Senescence profiling of monoclonal gammopathies reveals paracrine senescence as a crucial defense against disease progression
- PMID: 40164720
- PMCID: PMC12055601
- DOI: 10.1038/s41375-025-02572-z
Senescence profiling of monoclonal gammopathies reveals paracrine senescence as a crucial defense against disease progression
Abstract
Multiple myeloma (MM) is a plasma cell (PC) malignancy that is preceded by monoclonal gammopathy of undetermined significance (MGUS) and/or smoldering multiple myeloma (SMM). MGUS and SMM PCs exhibit the same primary oncogenic abnormalities as MM but lack the end-organ damage that defines proliferative disease, suggesting that clonal PCs in these precursor conditions could exhibit senescence or senescence-like growth arrest. Herein we identified monoclonal gammopathy patient-derived PCs that exhibit senescence features and found that senescent PCs were significantly increased in MGUS patients compared to SMM or MM. Spatial analysis of senescent PCs in stable MGUS and SMM patient biopsies demonstrated the activation of local paracrine senescence in the bone marrow microenvironment. Stable MGUS and SMM patients also exhibited disease-specific senescence-associated secretory phenotype (SASP) signatures that significantly correlated with PC burden and clonal antibody. In contrast, progressing MGUS, SMM, and new MM patients lacked local paracrine senescence responses and robust activation of disease specific SASP signatures.

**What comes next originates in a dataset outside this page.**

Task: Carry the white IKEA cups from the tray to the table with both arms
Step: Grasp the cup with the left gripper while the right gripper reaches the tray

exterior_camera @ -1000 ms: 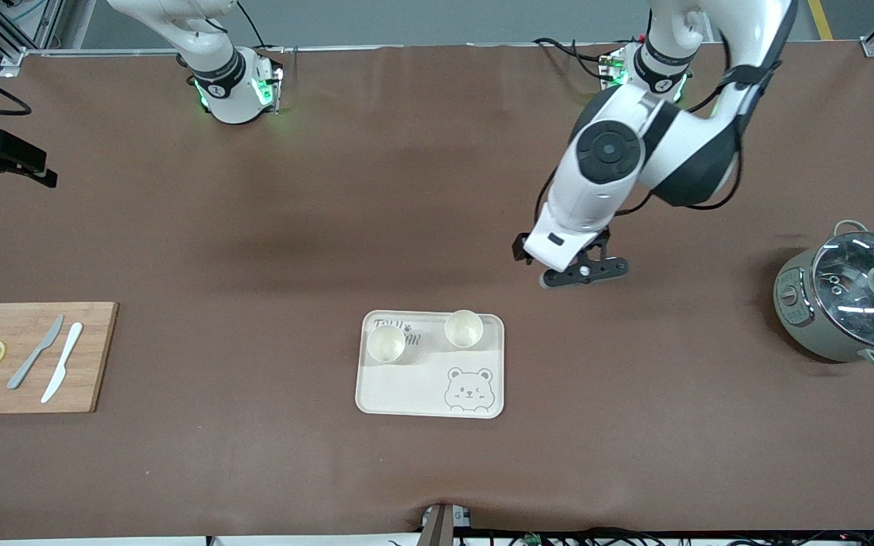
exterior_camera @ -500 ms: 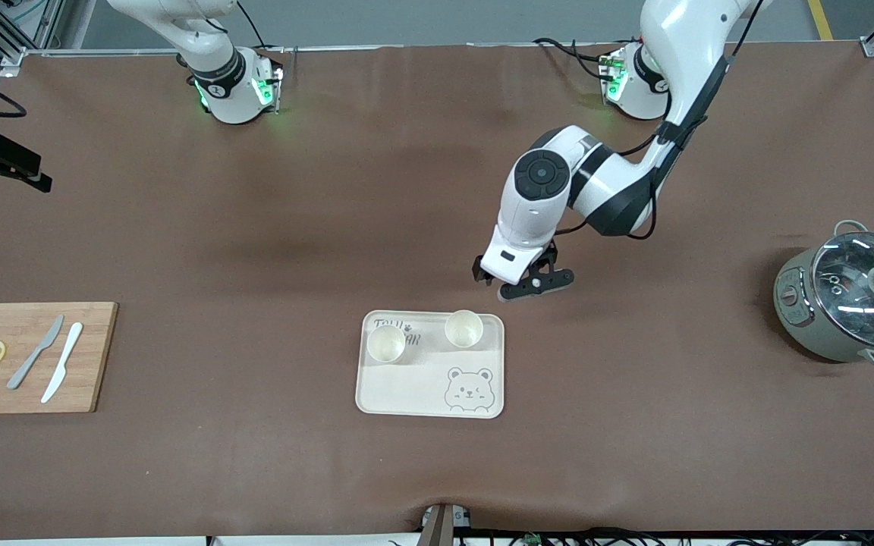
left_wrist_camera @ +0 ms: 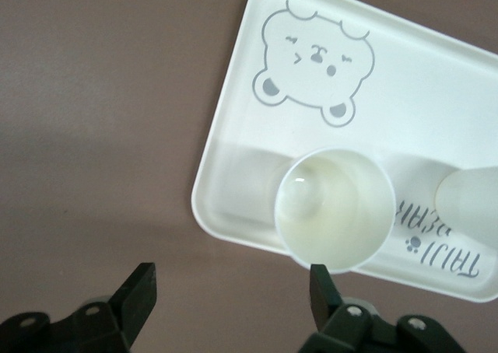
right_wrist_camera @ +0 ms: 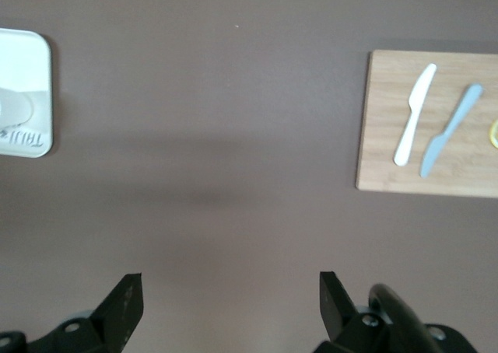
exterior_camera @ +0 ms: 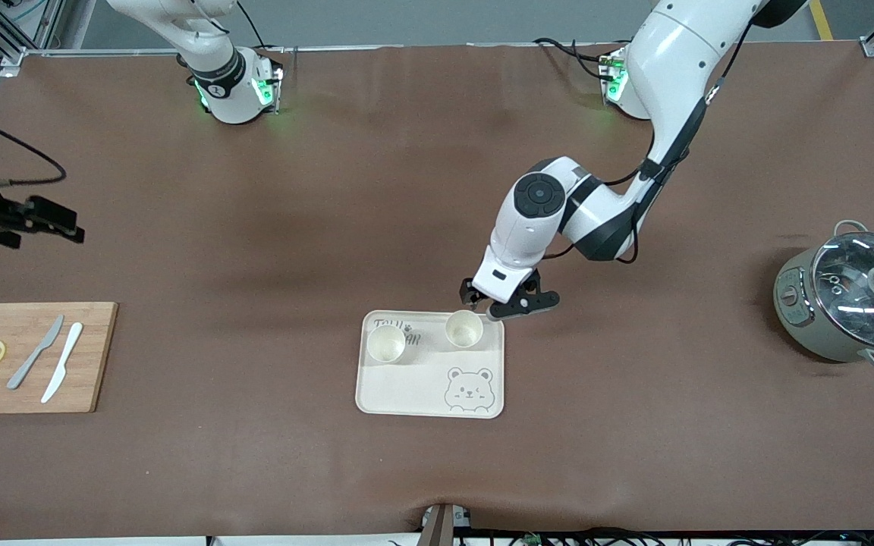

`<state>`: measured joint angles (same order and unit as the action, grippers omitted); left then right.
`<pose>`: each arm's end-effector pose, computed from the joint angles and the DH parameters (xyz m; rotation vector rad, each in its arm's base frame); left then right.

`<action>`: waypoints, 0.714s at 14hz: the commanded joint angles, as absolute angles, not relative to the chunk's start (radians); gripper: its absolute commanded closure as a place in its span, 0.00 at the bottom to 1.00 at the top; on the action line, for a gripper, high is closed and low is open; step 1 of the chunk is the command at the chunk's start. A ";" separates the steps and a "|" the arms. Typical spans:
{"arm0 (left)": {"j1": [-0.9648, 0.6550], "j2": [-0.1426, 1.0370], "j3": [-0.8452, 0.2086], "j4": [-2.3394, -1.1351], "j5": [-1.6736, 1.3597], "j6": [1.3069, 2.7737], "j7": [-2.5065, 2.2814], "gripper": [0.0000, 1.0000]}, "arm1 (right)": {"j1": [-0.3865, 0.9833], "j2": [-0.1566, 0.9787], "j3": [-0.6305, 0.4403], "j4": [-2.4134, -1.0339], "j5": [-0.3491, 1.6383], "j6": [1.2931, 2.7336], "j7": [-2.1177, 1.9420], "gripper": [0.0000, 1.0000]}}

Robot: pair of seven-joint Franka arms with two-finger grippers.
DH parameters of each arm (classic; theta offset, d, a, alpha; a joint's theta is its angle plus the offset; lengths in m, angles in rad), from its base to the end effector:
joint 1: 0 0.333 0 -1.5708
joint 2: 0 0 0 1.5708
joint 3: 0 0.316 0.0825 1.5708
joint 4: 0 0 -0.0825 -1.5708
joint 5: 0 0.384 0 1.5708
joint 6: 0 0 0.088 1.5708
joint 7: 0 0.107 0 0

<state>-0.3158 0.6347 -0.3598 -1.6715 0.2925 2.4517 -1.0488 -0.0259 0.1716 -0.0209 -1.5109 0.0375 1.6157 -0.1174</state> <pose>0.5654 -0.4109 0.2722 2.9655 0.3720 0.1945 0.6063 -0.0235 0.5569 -3.0991 -0.1052 0.0989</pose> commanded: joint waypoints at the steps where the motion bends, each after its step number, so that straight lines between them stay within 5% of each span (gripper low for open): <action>1: -0.331 0.722 -0.357 -1.565 0.327 2.453 -1.074 0.22 | -0.003 0.270 -0.020 -1.480 0.040 1.660 -0.126 0.00; 5: -0.333 0.750 -0.356 -1.563 0.324 2.518 -1.074 0.37 | 0.031 0.363 -0.018 -1.486 0.043 1.764 -0.114 0.00; 9: -0.334 0.753 -0.356 -1.563 0.316 2.531 -1.075 0.94 | 0.054 0.465 -0.018 -1.485 0.177 1.850 -0.011 0.00; 10: -0.334 0.756 -0.356 -1.565 0.319 2.531 -1.072 1.00 | 0.069 0.480 -0.018 -1.485 0.195 1.877 0.055 0.00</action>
<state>-0.3236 0.7419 -0.3599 -1.5843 0.2942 2.5249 -1.0488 0.0470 0.4410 -0.0194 -1.5104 0.1480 1.8531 -0.0496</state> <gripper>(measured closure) 0.626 0.000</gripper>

Overall, these data suggest that failure to activate tumor-specific paracrine senescence responses is key to disease progression in monoclonal gammopathies.
© 2025. The Author(s).
Conflict of interest statement
Competing interests: TT and JLK have a financial interest related to this research, including patents and pending patents covering senolytic drugs and their uses held by Mayo Clinic. This research has been reviewed by the Mayo Clinic Conflict of Interest Review Board and was conducted in compliance with Mayo Clinic conflict of interest policies. Ethics approval and consent to participate: All methods described in this manuscript were performed in accordance with the relevant guidelines and regulations. The human study protocols reported in this manuscript were conducted in accordance with the Declaration of Helsinki. Patients who donated bone marrow aspiration samples and peripheral plasma provided written informed consent in accordance with the biobanking study protocol, which was approved by the Mayo Clinic Institutional Review Board under the number 521-93. Analyses of these samples was approved by the Mayo Clinic Institutional Review Board under the number 20-002263. Trephine iliac crest bone biopsies from MGUS, SMM, and NDMM patients were obtained from Danish pathological biobanks under approval from the Danish National Committee on Biomedical Research Ethics (S-20190110) and in compliance with the Declaration of Helsinki. All patients provided written informed consent. Bone biopsies from healthy individuals were included from a previous study approved by the Danish National Committee on Biomedical Research Ethics under protocol number 1-10-72-223-20, with informed consent obtained from all participants.